Ecole de Adi Yoga - Nantes et Ile de France
 
Jour 72

Jour 72

J'ai reçu un sms d'un ami d'adolescence, le premier à qui je fis connaître le Dharma du Bouddha. En même temps que nous partagions les pétards, les virées à la voile dans le golfe du Morbihan, les teufs d'enfer, les festivals de musique et les filles (la liste n'est pas forcément dans l'ordre). 😉 Nous nous sommes souvent perdus de vue ensuite, avons plusieurs fois essayé de travailler ensemble, avons eu successivement la même épouse... Bref, une sorte "d'ami-miroir" ou "d'ami-jumeau". Il vient d'apprendre ma situation par hasard et dit dans son message qu'il part ce jour vers l'hôpital d'une ville bretonne pour entamer une chimio pour un cancer du poumon diagnostiqué récemment.
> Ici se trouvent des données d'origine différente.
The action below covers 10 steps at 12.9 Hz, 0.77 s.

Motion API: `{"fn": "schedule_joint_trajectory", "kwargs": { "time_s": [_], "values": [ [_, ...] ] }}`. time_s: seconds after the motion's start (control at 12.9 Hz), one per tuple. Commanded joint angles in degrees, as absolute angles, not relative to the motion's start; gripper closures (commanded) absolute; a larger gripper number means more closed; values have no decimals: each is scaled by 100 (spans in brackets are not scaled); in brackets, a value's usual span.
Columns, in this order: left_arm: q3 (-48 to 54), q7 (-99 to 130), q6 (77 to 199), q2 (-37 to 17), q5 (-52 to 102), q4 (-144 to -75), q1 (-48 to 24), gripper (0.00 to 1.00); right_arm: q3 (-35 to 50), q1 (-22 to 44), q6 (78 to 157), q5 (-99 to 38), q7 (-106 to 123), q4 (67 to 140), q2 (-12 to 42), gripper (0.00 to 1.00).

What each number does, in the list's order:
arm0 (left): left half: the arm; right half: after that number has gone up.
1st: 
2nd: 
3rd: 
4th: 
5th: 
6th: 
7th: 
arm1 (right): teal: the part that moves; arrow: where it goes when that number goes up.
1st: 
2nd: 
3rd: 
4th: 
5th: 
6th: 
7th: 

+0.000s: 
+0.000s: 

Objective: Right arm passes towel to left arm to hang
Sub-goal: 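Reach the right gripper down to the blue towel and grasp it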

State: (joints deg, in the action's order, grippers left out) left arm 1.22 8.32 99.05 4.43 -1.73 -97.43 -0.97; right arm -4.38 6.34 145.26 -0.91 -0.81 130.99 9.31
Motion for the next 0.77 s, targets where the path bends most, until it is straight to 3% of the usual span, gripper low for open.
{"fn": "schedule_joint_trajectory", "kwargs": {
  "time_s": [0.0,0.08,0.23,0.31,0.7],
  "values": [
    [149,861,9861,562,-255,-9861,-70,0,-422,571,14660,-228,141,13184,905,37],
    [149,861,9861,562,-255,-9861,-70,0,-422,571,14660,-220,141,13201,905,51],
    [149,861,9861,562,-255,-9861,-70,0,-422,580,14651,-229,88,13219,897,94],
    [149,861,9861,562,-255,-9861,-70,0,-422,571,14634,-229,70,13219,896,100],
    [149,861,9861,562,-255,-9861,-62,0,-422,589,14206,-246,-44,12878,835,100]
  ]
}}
N'est-ce pas étonnant ? Nous allons une fois de plus nous retrouver pour nous soutenir mutuellement, réparer les "pots cassés" mais cette fois à coup de perfs et de rayons X, partager quelques recettes de marabout, et encore refaire le monde (c'est notre spécialité). Je suis très heureux de ces retrouvailles et je suis persuadé que si l'un s'en sort, l'autre s'en sortira aussi. C'est ça les liens éternels d'une fraternité mystique qui transcende le temps et l'espace.

Deux slogans à vous partager

Pour celles et ceux qui sont en chemin, il y a deux pôles importants de la spiritualité : la Vue et la Réalisation. L'une ne va pas sans l'autre. La Vue consiste à s'ouvrir intellectuellement et intuitivement à la nature de l'existence et des phénomènes en tant Grande Vacuité. Et la Réalisation consiste à faire pénétrer la Vue dans le continuum de l'action jour après jour, instant après instant.
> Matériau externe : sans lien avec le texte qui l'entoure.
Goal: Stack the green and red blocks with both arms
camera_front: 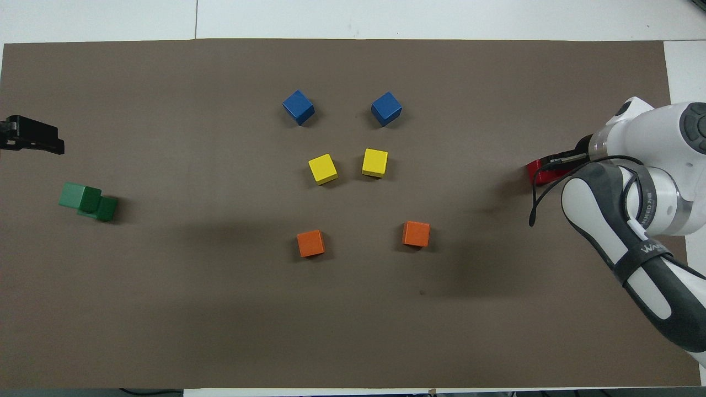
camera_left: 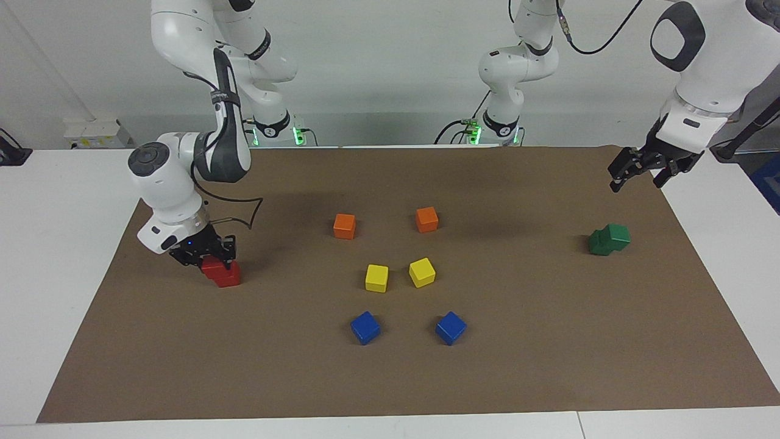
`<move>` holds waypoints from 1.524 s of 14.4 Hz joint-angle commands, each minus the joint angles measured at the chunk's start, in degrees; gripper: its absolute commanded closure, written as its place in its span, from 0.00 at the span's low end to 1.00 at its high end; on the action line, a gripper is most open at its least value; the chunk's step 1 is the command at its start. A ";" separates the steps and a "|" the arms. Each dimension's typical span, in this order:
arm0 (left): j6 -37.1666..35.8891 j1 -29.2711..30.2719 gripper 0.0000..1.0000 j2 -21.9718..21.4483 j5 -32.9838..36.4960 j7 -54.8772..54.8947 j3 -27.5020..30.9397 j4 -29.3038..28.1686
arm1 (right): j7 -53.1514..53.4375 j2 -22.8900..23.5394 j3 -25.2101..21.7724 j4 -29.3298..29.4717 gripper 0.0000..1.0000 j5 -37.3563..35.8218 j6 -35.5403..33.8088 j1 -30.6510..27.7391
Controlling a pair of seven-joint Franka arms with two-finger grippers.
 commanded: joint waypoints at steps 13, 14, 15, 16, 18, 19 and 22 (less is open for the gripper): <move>1.29 -7.26 0.00 -0.65 0.61 0.56 7.68 -0.86 | 0.90 0.24 0.63 -1.40 0.00 -0.44 1.88 -0.13; 1.29 -7.35 0.00 -0.73 0.61 0.47 7.68 -0.86 | 0.81 0.24 0.63 -1.40 0.00 -0.44 1.88 -0.13; 1.20 -7.70 0.00 -0.91 0.61 0.38 7.68 -0.86 | 0.81 0.24 0.63 -1.40 0.00 -0.44 1.88 -0.13; 1.29 -7.88 0.00 -0.65 0.61 0.47 7.77 -0.86 | 0.81 0.24 0.63 -1.31 0.00 -0.44 1.88 -0.13; 1.12 -8.14 0.00 -0.91 0.60 0.30 7.77 -0.77 | 0.81 0.32 0.63 -0.44 0.00 -0.44 0.83 -0.22; 1.03 -7.71 0.00 -1.17 0.61 0.29 7.68 -0.86 | 0.81 0.06 0.63 0.27 0.00 -0.44 -0.31 -0.22; 1.55 -7.35 0.00 -4.05 0.61 0.65 7.68 -4.08 | 0.81 -1.34 0.71 5.96 0.00 0.00 -9.69 -0.13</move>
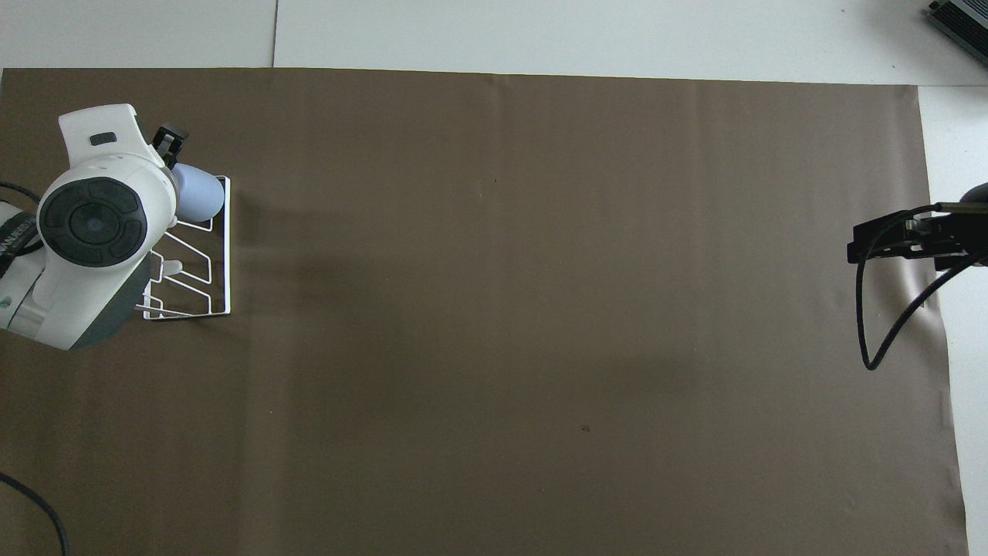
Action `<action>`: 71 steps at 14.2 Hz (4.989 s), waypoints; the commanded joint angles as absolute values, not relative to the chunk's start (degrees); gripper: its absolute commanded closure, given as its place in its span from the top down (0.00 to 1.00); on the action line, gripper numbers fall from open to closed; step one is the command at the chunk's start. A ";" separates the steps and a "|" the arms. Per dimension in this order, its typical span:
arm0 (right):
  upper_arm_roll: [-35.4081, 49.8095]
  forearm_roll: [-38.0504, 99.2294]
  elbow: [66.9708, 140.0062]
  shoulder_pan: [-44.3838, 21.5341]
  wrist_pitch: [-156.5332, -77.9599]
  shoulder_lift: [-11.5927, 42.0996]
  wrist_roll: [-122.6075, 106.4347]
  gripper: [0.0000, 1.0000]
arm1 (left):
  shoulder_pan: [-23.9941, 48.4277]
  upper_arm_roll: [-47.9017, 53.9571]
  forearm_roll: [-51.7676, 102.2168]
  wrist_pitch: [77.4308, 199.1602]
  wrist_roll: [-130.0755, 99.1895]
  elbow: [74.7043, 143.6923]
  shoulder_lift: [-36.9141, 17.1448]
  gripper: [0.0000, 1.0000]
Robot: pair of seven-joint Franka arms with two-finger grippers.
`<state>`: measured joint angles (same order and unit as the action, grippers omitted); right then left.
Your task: Hang cup on cup holder
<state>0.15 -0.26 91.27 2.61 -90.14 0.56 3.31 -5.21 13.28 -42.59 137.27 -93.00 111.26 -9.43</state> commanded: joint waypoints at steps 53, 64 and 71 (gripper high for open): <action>0.18 -0.53 92.02 3.43 -87.80 -0.88 0.53 1.00 | 4.13 0.70 0.97 80.33 6.77 83.76 -1.93 1.00; 0.18 -0.53 92.02 3.43 -87.80 -0.88 0.53 1.00 | 4.22 0.97 -0.25 81.30 6.68 83.85 -1.84 1.00; 0.18 -0.53 92.02 3.43 -87.80 -0.88 0.53 1.00 | 6.50 1.05 -1.58 80.68 5.98 84.28 1.48 1.00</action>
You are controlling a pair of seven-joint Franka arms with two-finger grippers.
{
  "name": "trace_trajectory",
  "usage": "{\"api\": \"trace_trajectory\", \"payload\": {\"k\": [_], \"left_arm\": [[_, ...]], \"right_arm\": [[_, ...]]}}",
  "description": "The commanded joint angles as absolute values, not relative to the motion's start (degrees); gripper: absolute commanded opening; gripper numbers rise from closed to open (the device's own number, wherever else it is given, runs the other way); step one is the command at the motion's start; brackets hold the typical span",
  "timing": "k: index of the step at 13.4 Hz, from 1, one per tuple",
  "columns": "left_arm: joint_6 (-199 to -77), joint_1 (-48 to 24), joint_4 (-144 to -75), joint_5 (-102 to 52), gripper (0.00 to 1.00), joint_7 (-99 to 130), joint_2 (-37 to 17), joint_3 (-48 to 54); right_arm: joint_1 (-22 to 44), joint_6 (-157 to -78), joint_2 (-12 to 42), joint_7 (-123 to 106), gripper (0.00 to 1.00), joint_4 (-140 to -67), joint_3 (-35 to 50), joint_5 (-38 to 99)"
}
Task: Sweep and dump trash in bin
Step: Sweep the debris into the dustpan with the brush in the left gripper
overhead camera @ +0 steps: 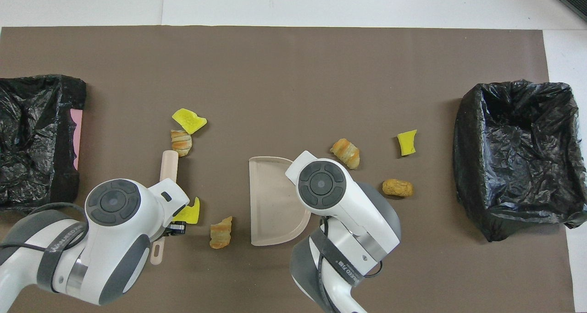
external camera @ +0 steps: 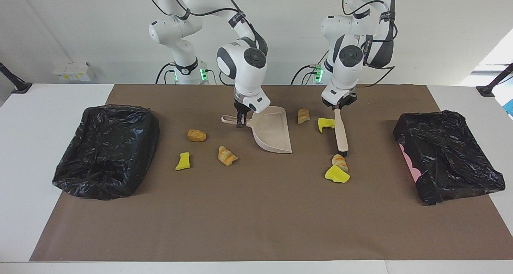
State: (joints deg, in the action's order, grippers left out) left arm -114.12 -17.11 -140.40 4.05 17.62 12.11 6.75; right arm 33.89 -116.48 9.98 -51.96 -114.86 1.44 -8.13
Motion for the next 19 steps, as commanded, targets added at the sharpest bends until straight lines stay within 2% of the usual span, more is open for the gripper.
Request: {"api": "trace_trajectory", "payload": {"k": [1, 4, 7, 12, 15, 17, 19], "left_arm": [[-115.05, -21.17, -141.15, 2.21, 0.00, 16.35, 13.27, 6.06], [-114.96, -24.25, -140.37, -2.54, 0.00, 17.39, 13.01, 6.06], [-113.82, -24.43, -136.33, -4.13, 0.00, 19.50, 11.16, 5.98], [-109.52, -24.52, -132.80, -7.56, 0.00, 32.57, 12.74, 6.15], [-102.68, -25.57, -135.60, -7.65, 0.00, 40.50, 16.42, 6.15], [-102.48, -26.10, -139.37, -7.65, 0.00, 46.29, 19.49, 6.24], [-103.18, -29.43, -143.16, -7.65, 0.00, 50.96, 20.30, 6.24]], "right_arm": [[34.10, -117.77, 9.67, -50.89, 0.00, -116.19, 1.58, -9.40], [33.93, -117.69, 9.75, -50.89, 0.00, -116.02, 1.58, -9.49], [33.66, -117.07, 10.11, -50.98, 0.00, -115.40, 1.58, -11.24], [34.19, -114.10, 9.84, -50.89, 0.00, -114.09, 1.58, -12.92], [37.35, -114.25, 7.66, -43.62, 0.00, -116.96, 1.67, -12.92], [37.70, -114.78, 5.99, -43.68, 0.00, -119.69, 1.67, -13.09], [37.79, -121.16, 3.44, -46.91, 0.00, -126.35, 1.67, -14.06]]}}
Le premier slogan est : "Ne laisse pas la Vue se perdre dans la Réalisation". Cela signifie que la Vue, aussi merveilleuse soit-elle grâce aux illuminations dévoilant le Réel, peut s'effondrer dans la Réalisation en raison de la distraction, de la paresse, de l'orgueil ou d'autres défauts. Il s'ensuit une disharmonie induisant un déséquilibre, une perte de la joie et de la clarté. Et finalement la Vue sera aussi une perte comme on laisserait tomber un précieux diamant dans le caniveau. En chaque souffle, la Vue devrait être célébrée et vénérée, et cela jusqu'à ce qu'elle puisse investir totalement la Réalisation. Tout, absolument tout, devient alors vibration d'amour, émerveillement incessant, intelligence insurpassable, en un mot le plein éveil est présent. Tu vois, il y a donc un travail pour s'éveiller. Il ne suffit pas de se complaire dans la Vue. La complaisance dans la Vue forme "l'ego spirituel", bien plus ravageur que l'ego ordinaire, et fait entrer notre être dans un espace de sécheresse et de condescendance à l'égard de tout le vivant.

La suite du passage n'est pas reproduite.